Data Model and Basics • healthpopR

synthetic data will be added later and full example will be provided.

Description

This vignette describes the data structure required by the package and demonstrates selected classification functions.
The healthpopR package uses a simple common data model (CDM) with predefined variable names.

The expected datasets, variables, and their definitions are presented.
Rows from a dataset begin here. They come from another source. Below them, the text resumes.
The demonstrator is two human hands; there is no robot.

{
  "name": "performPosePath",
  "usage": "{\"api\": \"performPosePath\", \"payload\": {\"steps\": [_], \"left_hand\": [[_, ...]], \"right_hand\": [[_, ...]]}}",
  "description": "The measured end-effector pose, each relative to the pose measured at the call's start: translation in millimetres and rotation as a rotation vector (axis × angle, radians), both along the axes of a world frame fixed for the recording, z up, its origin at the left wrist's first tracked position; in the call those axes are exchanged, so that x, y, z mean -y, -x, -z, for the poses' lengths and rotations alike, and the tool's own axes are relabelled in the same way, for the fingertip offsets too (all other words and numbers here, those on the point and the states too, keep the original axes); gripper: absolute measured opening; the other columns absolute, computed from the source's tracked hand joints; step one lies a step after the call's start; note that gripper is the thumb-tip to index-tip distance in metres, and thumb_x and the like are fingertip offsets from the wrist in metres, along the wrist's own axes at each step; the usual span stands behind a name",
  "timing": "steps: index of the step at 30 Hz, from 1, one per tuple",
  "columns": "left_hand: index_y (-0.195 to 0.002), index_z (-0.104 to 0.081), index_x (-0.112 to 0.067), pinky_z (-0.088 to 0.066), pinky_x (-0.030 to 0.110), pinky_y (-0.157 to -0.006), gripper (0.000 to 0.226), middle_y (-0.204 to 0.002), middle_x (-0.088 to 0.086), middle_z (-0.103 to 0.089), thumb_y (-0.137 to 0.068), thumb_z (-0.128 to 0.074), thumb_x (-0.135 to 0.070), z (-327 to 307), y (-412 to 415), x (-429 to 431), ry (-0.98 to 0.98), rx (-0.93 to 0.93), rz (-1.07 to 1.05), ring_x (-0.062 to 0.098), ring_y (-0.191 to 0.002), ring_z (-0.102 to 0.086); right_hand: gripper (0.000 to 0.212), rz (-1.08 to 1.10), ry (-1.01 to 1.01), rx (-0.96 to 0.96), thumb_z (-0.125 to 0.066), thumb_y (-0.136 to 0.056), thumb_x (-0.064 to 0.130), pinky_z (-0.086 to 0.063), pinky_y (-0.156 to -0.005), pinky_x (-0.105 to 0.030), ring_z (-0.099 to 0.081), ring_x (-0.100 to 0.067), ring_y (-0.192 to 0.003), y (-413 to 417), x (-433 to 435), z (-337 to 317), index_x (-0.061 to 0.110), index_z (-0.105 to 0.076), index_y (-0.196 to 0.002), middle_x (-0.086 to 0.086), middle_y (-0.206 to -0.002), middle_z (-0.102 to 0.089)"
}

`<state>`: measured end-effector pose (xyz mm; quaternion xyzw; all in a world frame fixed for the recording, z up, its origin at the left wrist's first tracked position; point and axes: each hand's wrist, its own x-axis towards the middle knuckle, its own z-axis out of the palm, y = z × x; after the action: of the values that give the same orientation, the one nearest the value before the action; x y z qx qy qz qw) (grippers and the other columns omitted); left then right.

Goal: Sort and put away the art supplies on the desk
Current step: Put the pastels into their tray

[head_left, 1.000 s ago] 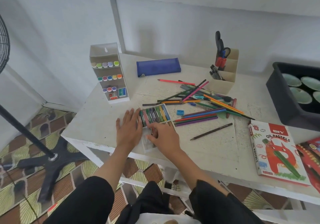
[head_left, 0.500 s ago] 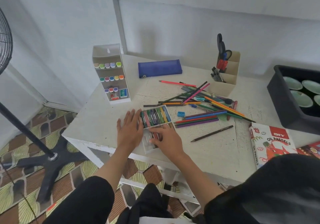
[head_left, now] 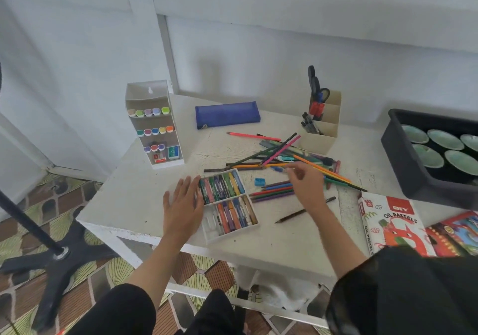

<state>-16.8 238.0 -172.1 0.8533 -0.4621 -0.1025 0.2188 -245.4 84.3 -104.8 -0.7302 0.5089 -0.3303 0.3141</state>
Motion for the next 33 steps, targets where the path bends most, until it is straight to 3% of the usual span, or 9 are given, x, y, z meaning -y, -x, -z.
{"api": "performPosePath", "payload": {"steps": [2,7,14,23,26,29,33], "left_hand": [[-0.151,-0.015,-0.03,0.005,0.043,-0.117,0.05,-0.159,-0.006,-0.013,-0.102,-0.026,-0.032,-0.2,0.1,0.4,-0.008,0.009,-0.003,0.01,-0.147,-0.002],[-0.151,-0.016,-0.029,0.005,0.042,-0.117,0.05,-0.159,-0.005,-0.013,-0.102,-0.027,-0.032,-0.3,0.8,0.7,0.003,0.01,-0.006,0.011,-0.147,-0.003],[-0.15,-0.018,-0.03,0.002,0.043,-0.118,0.05,-0.159,-0.006,-0.015,-0.102,-0.028,-0.031,0.4,0.4,2.0,0.001,0.021,-0.011,0.011,-0.147,-0.004],[-0.151,-0.016,-0.031,0.003,0.042,-0.118,0.05,-0.159,-0.006,-0.015,-0.102,-0.028,-0.031,1.5,-0.4,1.8,0.006,0.023,-0.013,0.01,-0.147,-0.004],[-0.151,-0.016,-0.031,0.004,0.041,-0.117,0.05,-0.159,-0.006,-0.015,-0.102,-0.028,-0.032,0.8,0.3,1.2,0.008,0.024,-0.014,0.01,-0.147,-0.003],[-0.151,-0.015,-0.032,0.005,0.041,-0.117,0.051,-0.159,-0.007,-0.014,-0.102,-0.028,-0.032,1.7,0.3,1.1,0.006,0.025,-0.016,0.009,-0.147,-0.003],[-0.151,-0.015,-0.032,0.004,0.042,-0.117,0.051,-0.159,-0.007,-0.014,-0.102,-0.028,-0.032,3.1,-0.5,2.3,0.005,0.026,-0.018,0.009,-0.147,-0.003]], "right_hand": [[0.017,0.132,0.013,-0.075,-0.057,-0.091,0.007,-0.034,-0.062,-0.002,-0.058,-0.016,-0.074,26.0,32.2,-7.1,0.002,-0.069,-0.101,-0.01,-0.088,-0.067],[0.02,0.4,-0.046,-0.262,-0.057,-0.091,0.014,-0.036,-0.072,-0.024,-0.059,-0.029,-0.095,75.4,86.7,-0.1,0.0,-0.067,-0.101,-0.018,-0.105,-0.066],[0.049,0.446,-0.286,-0.44,-0.047,-0.09,0.055,-0.048,-0.078,-0.041,-0.059,-0.028,-0.082,84.8,116.4,36.1,0.009,-0.064,-0.089,-0.012,-0.084,-0.063],[0.039,0.517,-0.303,-0.538,-0.054,-0.089,0.046,-0.043,-0.092,-0.046,-0.057,-0.033,-0.1,80.9,121.5,26.5,0.009,-0.061,-0.099,-0.015,-0.103,-0.063],[0.043,0.553,-0.32,-0.497,-0.059,-0.085,0.05,-0.048,-0.087,-0.044,-0.06,-0.032,-0.094,83.5,121.9,27.9,0.008,-0.063,-0.095,-0.014,-0.099,-0.065],[0.035,0.572,-0.294,-0.388,-0.064,-0.085,0.04,-0.05,-0.083,-0.042,-0.062,-0.028,-0.087,85.7,120.9,28.3,0.007,-0.07,-0.091,-0.012,-0.091,-0.068],[0.025,0.532,-0.1,-0.096,-0.061,-0.089,0.027,-0.046,-0.078,-0.031,-0.063,-0.024,-0.091,80.9,111.8,22.3,0.006,-0.067,-0.102,-0.011,-0.099,-0.07]]}}
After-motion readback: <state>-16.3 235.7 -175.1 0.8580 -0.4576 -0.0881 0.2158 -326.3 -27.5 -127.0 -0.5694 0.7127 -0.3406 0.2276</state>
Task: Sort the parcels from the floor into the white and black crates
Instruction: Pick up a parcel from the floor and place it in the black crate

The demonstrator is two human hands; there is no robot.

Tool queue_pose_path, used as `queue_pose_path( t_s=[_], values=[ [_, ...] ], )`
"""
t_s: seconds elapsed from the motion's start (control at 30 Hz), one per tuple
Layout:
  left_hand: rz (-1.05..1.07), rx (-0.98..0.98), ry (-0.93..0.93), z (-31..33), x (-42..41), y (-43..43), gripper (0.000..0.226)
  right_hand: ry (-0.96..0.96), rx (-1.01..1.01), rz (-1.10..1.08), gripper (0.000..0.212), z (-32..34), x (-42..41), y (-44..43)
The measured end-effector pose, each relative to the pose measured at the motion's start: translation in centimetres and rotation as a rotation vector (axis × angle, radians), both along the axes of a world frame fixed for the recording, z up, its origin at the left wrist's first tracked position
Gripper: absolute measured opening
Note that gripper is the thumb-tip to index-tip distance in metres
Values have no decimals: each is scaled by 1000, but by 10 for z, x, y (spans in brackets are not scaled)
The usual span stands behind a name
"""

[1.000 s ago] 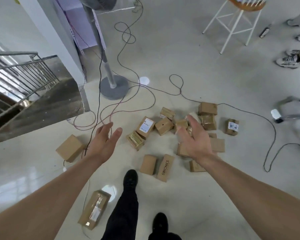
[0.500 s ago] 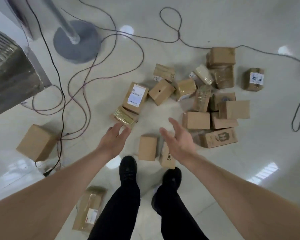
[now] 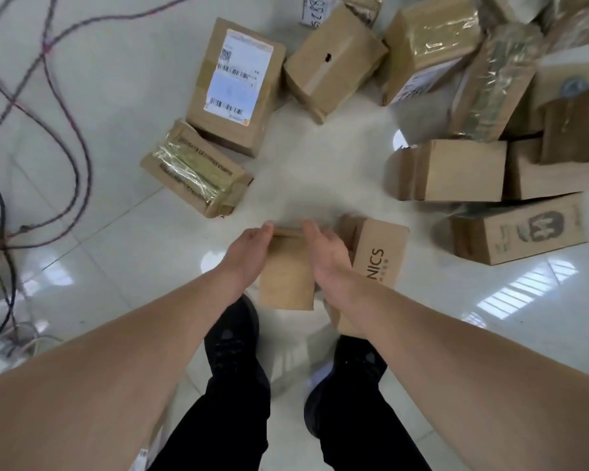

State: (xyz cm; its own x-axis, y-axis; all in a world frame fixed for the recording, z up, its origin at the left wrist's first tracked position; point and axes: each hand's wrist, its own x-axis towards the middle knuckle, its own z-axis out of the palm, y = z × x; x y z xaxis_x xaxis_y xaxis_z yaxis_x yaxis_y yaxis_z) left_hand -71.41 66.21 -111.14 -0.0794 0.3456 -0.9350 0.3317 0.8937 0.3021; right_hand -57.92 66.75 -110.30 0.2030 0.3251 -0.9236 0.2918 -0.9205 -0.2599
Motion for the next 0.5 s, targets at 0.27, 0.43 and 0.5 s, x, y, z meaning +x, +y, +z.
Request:
queue_pose_path(
  t_s=[0.27,0.43,0.5],
  values=[
    [490,88,37,0,1,20,48,-46,356,-296,52,8,2,-8],
    [421,-56,-14,10,-5,11,55,-6,176,-107,37,13,5,-26],
    [385,-105,-27,7,-6,10,54,0,60,-30,39,8,7,-27]
  ],
)
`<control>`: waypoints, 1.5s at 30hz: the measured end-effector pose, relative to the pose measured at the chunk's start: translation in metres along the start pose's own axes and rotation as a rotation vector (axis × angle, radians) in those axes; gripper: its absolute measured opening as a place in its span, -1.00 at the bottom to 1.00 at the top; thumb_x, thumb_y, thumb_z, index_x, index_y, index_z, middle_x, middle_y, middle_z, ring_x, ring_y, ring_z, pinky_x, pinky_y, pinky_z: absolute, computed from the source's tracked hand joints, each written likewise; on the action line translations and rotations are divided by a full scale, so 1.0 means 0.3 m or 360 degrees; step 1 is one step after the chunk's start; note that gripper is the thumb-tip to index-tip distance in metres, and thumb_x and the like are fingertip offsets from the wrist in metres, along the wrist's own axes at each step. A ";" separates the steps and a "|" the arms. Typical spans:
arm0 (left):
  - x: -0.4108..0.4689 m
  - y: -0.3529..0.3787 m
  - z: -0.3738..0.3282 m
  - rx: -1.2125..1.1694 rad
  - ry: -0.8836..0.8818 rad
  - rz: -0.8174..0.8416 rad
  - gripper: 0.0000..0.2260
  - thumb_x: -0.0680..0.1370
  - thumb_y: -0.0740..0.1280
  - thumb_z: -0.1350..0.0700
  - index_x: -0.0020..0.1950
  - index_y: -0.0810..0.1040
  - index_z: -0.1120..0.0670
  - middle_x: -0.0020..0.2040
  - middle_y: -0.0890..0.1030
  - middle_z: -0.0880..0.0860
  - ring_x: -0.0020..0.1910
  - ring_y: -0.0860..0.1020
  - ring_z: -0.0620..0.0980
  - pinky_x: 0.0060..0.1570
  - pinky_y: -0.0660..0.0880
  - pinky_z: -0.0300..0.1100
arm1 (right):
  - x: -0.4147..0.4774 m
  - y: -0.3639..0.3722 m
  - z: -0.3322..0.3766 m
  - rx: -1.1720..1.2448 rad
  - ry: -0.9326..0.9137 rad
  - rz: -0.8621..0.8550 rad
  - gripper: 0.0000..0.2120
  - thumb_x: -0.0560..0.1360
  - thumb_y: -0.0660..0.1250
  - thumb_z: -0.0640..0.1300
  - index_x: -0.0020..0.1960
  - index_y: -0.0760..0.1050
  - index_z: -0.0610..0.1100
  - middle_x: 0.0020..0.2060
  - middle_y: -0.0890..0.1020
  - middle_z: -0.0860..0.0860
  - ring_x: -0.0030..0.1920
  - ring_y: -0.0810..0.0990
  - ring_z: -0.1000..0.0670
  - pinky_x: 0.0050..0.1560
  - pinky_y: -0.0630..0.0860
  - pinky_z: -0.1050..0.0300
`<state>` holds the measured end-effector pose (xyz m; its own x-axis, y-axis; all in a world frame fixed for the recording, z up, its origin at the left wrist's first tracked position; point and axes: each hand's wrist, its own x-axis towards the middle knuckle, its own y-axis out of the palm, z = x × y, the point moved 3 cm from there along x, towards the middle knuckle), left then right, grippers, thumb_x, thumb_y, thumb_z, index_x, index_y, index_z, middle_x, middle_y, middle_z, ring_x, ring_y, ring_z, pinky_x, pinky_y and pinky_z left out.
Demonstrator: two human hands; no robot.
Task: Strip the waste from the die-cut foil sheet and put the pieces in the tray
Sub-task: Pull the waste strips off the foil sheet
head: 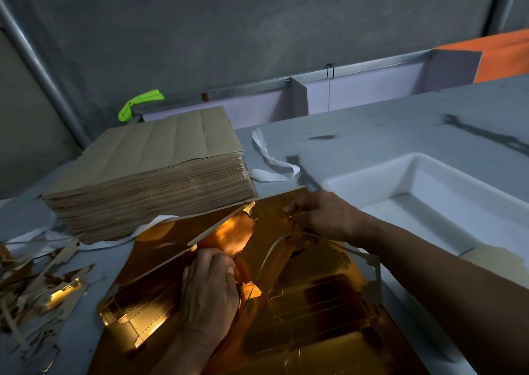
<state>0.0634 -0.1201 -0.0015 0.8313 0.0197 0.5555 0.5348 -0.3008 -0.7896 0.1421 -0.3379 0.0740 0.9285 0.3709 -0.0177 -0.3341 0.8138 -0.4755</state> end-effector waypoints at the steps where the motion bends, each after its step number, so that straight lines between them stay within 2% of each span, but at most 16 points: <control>1: 0.001 0.002 0.003 -0.0005 -0.0030 0.0010 -0.88 0.55 0.30 0.24 -0.12 0.58 0.05 -0.07 0.53 0.00 -0.10 0.50 -0.07 -0.03 0.36 -0.13 | 0.001 -0.003 -0.002 0.0017 0.0006 -0.0004 -0.78 0.57 0.28 -0.24 -0.08 0.63 0.02 -0.40 0.63 0.16 -0.44 0.56 0.25 -0.42 0.43 0.40; 5: 0.000 0.004 0.009 0.0020 -0.0125 0.0062 -0.91 0.53 0.34 0.23 -0.10 0.59 0.07 -0.06 0.54 0.02 -0.08 0.51 -0.03 -0.01 0.36 -0.12 | 0.002 -0.010 -0.008 0.0046 -0.0003 -0.0012 -0.83 0.56 0.29 -0.23 -0.08 0.64 -0.06 -0.29 0.67 0.06 -0.35 0.61 0.17 -0.32 0.50 0.31; 12: 0.002 -0.001 0.004 0.0000 0.0011 -0.0055 -0.86 0.53 0.29 0.24 -0.13 0.61 0.06 -0.11 0.55 0.02 -0.13 0.49 -0.07 -0.07 0.41 -0.10 | 0.002 -0.011 -0.004 0.0079 -0.0054 -0.0002 -0.79 0.55 0.30 -0.22 -0.11 0.66 0.01 -0.23 0.70 0.11 -0.27 0.65 0.19 -0.30 0.49 0.38; 16: 0.007 0.018 0.031 -0.0091 -0.0162 0.0203 -0.87 0.60 0.27 0.14 0.03 0.60 -0.03 0.01 0.45 -0.12 -0.07 0.34 -0.27 0.04 0.34 -0.21 | -0.005 -0.002 -0.002 0.0107 -0.0087 0.0103 -0.78 0.58 0.26 -0.24 -0.06 0.66 -0.03 -0.33 0.67 0.17 -0.40 0.58 0.25 -0.39 0.45 0.41; 19: 0.020 0.018 0.039 -0.0108 -0.0188 0.0342 -0.83 0.64 0.16 0.04 0.10 0.53 -0.14 0.04 0.40 -0.21 -0.08 0.27 -0.40 0.00 0.27 -0.29 | -0.007 -0.001 0.001 0.0091 -0.0099 0.0115 -0.76 0.59 0.27 -0.21 -0.06 0.66 0.05 -0.21 0.68 0.16 -0.28 0.62 0.25 -0.34 0.46 0.44; 22: 0.057 -0.014 0.010 -0.0241 -0.0145 0.0323 -0.82 0.64 0.14 0.06 0.11 0.48 -0.18 -0.01 0.44 -0.25 -0.06 0.40 -0.34 -0.04 0.35 -0.31 | -0.007 0.002 0.001 0.0038 -0.0098 0.0171 -0.75 0.60 0.27 -0.17 -0.07 0.65 0.12 -0.08 0.69 0.14 -0.14 0.64 0.24 -0.28 0.48 0.46; 24: 0.095 -0.035 -0.019 -0.0369 -0.0171 0.0325 -0.81 0.65 0.10 0.04 0.13 0.45 -0.18 -0.04 0.49 -0.22 -0.07 0.50 -0.26 -0.10 0.42 -0.33 | -0.007 0.002 0.001 0.0035 -0.0101 0.0208 -0.76 0.60 0.27 -0.15 -0.06 0.66 0.12 -0.10 0.69 0.17 -0.13 0.64 0.24 -0.26 0.48 0.45; 28: 0.173 -0.063 -0.094 -0.0660 -0.0256 0.0423 -0.73 0.66 0.06 -0.08 0.29 0.44 -0.16 -0.03 0.59 -0.08 -0.08 0.57 -0.11 -0.14 0.55 -0.14 | -0.009 0.005 0.001 0.0020 -0.0093 0.0270 -0.75 0.60 0.27 -0.13 -0.06 0.66 0.15 -0.14 0.68 0.21 -0.18 0.64 0.24 -0.25 0.49 0.41; 30: 0.198 -0.053 -0.125 -0.0770 -0.0292 0.0613 -0.59 0.61 -0.01 -0.24 0.39 0.38 -0.21 0.18 0.52 -0.15 0.11 0.52 -0.16 -0.08 0.44 -0.27 | -0.011 0.007 0.001 -0.0002 -0.0080 0.0292 -0.75 0.58 0.26 -0.14 -0.03 0.66 0.15 -0.13 0.69 0.18 -0.19 0.64 0.21 -0.20 0.54 0.30; 31: 0.206 -0.042 -0.136 -0.0835 -0.0319 0.0723 -0.49 0.55 -0.06 -0.32 0.43 0.35 -0.22 0.28 0.45 -0.19 0.22 0.43 -0.19 0.03 0.38 -0.28 | -0.012 0.008 0.001 -0.0024 -0.0076 0.0309 -0.75 0.57 0.25 -0.14 -0.01 0.65 0.13 -0.11 0.70 0.10 -0.18 0.65 0.13 -0.14 0.59 0.18; 34: 0.224 -0.009 -0.165 -0.1138 -0.0486 0.0972 -0.34 0.45 -0.09 -0.46 0.38 0.46 -0.22 0.39 0.42 -0.14 0.39 0.37 -0.08 0.36 0.31 0.00 | -0.017 0.012 0.006 -0.0057 -0.0103 0.0382 -0.75 0.52 0.23 -0.13 0.05 0.65 0.07 -0.05 0.70 -0.13 -0.09 0.67 -0.15 0.01 0.59 -0.17; 36: 0.227 0.002 -0.170 -0.1354 -0.0627 0.1029 -0.41 0.47 -0.05 -0.45 0.22 0.59 -0.23 0.31 0.57 0.03 0.34 0.49 0.06 0.36 0.35 0.17 | -0.014 0.010 0.001 -0.0032 -0.0097 0.0416 -0.75 0.53 0.23 -0.14 0.07 0.65 0.03 -0.03 0.69 -0.20 -0.05 0.65 -0.24 0.02 0.58 -0.22; 37: 0.226 -0.003 -0.169 -0.1392 -0.0675 0.1025 -0.47 0.48 -0.03 -0.44 0.13 0.62 -0.27 0.25 0.61 0.03 0.29 0.52 0.05 0.33 0.38 0.17 | -0.011 0.010 -0.003 -0.0024 -0.0084 0.0432 -0.76 0.55 0.23 -0.16 0.08 0.64 0.02 -0.03 0.68 -0.22 -0.10 0.65 -0.23 -0.02 0.57 -0.19; 39: 0.223 -0.017 -0.164 -0.1450 -0.0724 0.0998 -0.53 0.46 0.01 -0.44 0.04 0.63 -0.29 0.17 0.64 -0.05 0.21 0.57 -0.04 0.27 0.44 0.06 | -0.006 0.014 -0.011 -0.0044 -0.0050 0.0475 -0.75 0.58 0.22 -0.20 0.10 0.63 0.01 -0.08 0.68 -0.22 -0.22 0.63 -0.08 -0.15 0.54 -0.02; 41: 0.222 -0.025 -0.158 -0.1501 -0.0693 0.0945 -0.51 0.45 0.04 -0.42 0.08 0.62 -0.23 0.10 0.65 -0.12 0.13 0.61 -0.11 0.18 0.48 -0.08 | -0.004 0.018 -0.017 -0.0080 -0.0019 0.0500 -0.74 0.58 0.21 -0.21 0.06 0.63 0.04 -0.16 0.68 -0.19 -0.30 0.60 0.03 -0.24 0.51 0.12; 45: 0.218 -0.047 -0.165 -0.1580 -0.0703 0.0627 -0.53 0.51 0.08 -0.30 0.11 0.65 -0.09 0.00 0.70 -0.12 0.03 0.63 -0.23 -0.02 0.49 -0.31 | 0.004 0.018 -0.025 -0.0088 0.0018 0.0459 -0.77 0.58 0.23 -0.20 0.01 0.60 0.08 -0.25 0.66 -0.06 -0.33 0.60 0.08 -0.26 0.52 0.15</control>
<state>0.1029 -0.1618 0.0589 0.9993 0.0309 0.0218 0.0350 -0.9733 -0.2267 0.1426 -0.3365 0.0649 0.7981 0.5784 -0.1687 -0.5757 0.6497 -0.4965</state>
Data model showing relationships between tables

population

Population data should include only one row per ID and few DATE variables.

Variable Name	Description
ID	Patient identifier
DATE_BIRTH	Date of patient birth
DATE_DEATH	Date of when patient died or NA
DATE_MIGRATION	Date of when patient migrated to abroad or NA

diagnoses

Diagnoses data is follow-up of the patients diagnoses over the timeline.

Variable Name	Description
ID	Patient identifier
DGREG	Diagnose Code Source (ICD10, ICD9 or ICD8)
SRC	Registry source (ex. hilmo, avohilmo etc.)
DATE	Date of the diagnose
DG	Full Diagnose Code (ex. E11, H903, H0410)
ICD10_3LETTERS	Only with ICD10 code. Diagnose Code in first 3 letters
ICD10_CLASS	Only with ICD10 code. ICD-10 Diagnose Class (Ex. E00–E90, H60–H95, H00–H59)
DATE_BIRTH	Day of patient birth
AGE	Only with murtumat Patient age on diagnose date

other datasets

These will be modified in future. Now these are used only in cox modelling phases

data_sosioeconomic

Data Sosioeconomic includes few extra variables for the population data.

Variable Name	Description
ID	Patient identifier
edu	education in factor leveling
bmi	Body Mass Index
bmi_cat1	Body Mass Index in factor leveling

data_dates

Data dates should include more date variables for the population.

Variable Name	Description
ID	Patient identifier
vpvmbl	Baseline answering date
spvm to mpvmfps3y	Multiple follow-up timepoints (exact definitions to be documented)

Basic Data Handling

library(dplyr)
library(healthpopR)

Load data

# synthetic raw datasets
population <- arrow::read_parquet("../data/synth_population.parquet")
diagnoses <- arrow::read_parquet("../data/synth_diagnoses.parquet")
population_variables <- arrow::read_parquet("../data/synth_population_variables.parquet")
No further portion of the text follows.